_What to do_: In the entries that follow, count each line containing "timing" and state the total, nothing more.

Source records

====

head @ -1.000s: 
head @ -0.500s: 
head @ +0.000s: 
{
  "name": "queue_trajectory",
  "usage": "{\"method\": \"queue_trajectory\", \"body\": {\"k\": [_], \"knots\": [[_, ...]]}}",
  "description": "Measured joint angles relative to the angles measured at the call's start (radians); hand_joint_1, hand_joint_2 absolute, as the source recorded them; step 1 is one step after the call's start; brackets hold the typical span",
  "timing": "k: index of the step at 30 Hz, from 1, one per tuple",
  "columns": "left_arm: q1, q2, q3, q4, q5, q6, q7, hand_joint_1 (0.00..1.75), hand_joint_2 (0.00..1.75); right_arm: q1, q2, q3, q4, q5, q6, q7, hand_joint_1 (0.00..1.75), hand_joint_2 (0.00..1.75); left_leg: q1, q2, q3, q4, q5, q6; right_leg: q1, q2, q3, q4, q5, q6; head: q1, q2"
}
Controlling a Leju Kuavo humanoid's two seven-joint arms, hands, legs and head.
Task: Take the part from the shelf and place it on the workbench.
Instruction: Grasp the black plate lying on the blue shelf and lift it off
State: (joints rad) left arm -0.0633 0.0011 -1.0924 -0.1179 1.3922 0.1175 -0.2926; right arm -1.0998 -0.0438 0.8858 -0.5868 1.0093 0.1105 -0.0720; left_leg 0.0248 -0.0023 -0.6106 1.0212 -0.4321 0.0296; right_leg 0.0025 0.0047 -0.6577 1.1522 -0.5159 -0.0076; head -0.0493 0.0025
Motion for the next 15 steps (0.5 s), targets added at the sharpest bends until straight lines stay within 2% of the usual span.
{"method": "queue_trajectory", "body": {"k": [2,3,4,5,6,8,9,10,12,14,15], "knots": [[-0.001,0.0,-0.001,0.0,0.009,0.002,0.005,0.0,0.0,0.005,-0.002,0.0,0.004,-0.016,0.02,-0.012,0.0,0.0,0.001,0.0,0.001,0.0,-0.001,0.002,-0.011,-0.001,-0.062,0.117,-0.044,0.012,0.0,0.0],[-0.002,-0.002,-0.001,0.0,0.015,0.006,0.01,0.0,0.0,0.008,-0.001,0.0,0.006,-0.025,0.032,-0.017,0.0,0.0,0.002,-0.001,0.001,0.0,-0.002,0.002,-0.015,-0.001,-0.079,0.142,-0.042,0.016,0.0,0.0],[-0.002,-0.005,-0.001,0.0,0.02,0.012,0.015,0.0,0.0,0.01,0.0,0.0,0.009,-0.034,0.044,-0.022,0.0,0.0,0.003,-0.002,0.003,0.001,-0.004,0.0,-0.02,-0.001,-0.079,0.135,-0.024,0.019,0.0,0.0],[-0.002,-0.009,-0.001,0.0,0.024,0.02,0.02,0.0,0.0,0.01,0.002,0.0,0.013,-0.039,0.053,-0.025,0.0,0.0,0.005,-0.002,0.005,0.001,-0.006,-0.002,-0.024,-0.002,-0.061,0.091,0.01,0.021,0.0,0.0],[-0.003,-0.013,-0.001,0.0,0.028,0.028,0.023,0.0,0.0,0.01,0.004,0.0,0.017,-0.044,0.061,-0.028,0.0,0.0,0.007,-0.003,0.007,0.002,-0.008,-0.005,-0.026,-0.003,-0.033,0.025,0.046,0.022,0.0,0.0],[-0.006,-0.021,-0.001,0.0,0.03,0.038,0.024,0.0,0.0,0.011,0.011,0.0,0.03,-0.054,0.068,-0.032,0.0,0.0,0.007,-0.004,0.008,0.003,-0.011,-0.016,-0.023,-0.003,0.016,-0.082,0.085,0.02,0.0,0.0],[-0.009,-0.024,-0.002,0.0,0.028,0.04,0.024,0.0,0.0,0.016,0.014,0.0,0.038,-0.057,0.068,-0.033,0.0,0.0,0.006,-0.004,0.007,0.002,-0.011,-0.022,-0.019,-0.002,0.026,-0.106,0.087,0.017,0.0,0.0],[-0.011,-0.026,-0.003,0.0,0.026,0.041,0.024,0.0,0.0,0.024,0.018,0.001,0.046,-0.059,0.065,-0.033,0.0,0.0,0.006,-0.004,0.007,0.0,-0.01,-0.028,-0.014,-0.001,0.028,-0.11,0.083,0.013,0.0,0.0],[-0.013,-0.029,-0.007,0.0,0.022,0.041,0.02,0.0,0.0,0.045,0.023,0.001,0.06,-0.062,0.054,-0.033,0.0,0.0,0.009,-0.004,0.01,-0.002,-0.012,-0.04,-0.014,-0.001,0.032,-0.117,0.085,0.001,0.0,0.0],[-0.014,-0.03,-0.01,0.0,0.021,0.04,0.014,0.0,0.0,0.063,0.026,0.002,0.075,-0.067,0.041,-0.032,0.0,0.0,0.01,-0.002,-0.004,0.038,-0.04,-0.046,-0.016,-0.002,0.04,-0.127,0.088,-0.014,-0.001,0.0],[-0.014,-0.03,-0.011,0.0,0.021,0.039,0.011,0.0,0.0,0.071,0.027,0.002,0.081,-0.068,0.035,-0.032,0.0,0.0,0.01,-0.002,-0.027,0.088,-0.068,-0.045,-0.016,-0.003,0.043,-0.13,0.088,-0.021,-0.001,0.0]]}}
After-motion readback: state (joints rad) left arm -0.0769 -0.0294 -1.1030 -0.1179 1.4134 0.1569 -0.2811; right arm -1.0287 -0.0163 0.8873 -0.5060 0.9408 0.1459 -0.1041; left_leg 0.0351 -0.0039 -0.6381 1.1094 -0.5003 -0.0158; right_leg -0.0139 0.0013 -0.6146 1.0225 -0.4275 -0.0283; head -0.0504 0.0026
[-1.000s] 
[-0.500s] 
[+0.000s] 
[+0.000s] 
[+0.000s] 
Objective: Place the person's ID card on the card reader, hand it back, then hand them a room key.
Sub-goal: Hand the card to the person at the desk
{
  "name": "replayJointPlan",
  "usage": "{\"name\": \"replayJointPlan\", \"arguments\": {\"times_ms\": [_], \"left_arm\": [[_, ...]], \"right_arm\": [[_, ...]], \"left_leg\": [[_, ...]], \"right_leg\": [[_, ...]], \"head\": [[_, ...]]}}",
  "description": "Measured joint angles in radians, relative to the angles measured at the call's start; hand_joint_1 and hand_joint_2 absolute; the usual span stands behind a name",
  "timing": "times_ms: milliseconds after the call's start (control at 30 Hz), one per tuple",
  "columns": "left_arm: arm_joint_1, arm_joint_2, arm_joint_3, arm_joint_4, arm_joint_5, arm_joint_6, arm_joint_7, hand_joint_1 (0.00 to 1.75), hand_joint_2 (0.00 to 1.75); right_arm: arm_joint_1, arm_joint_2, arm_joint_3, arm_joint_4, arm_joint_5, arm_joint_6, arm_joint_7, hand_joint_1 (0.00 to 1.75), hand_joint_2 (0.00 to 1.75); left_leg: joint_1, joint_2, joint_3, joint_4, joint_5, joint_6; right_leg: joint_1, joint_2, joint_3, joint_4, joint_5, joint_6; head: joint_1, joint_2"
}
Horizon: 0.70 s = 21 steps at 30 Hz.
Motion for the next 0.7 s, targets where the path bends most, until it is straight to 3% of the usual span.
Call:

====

_Solution_: 2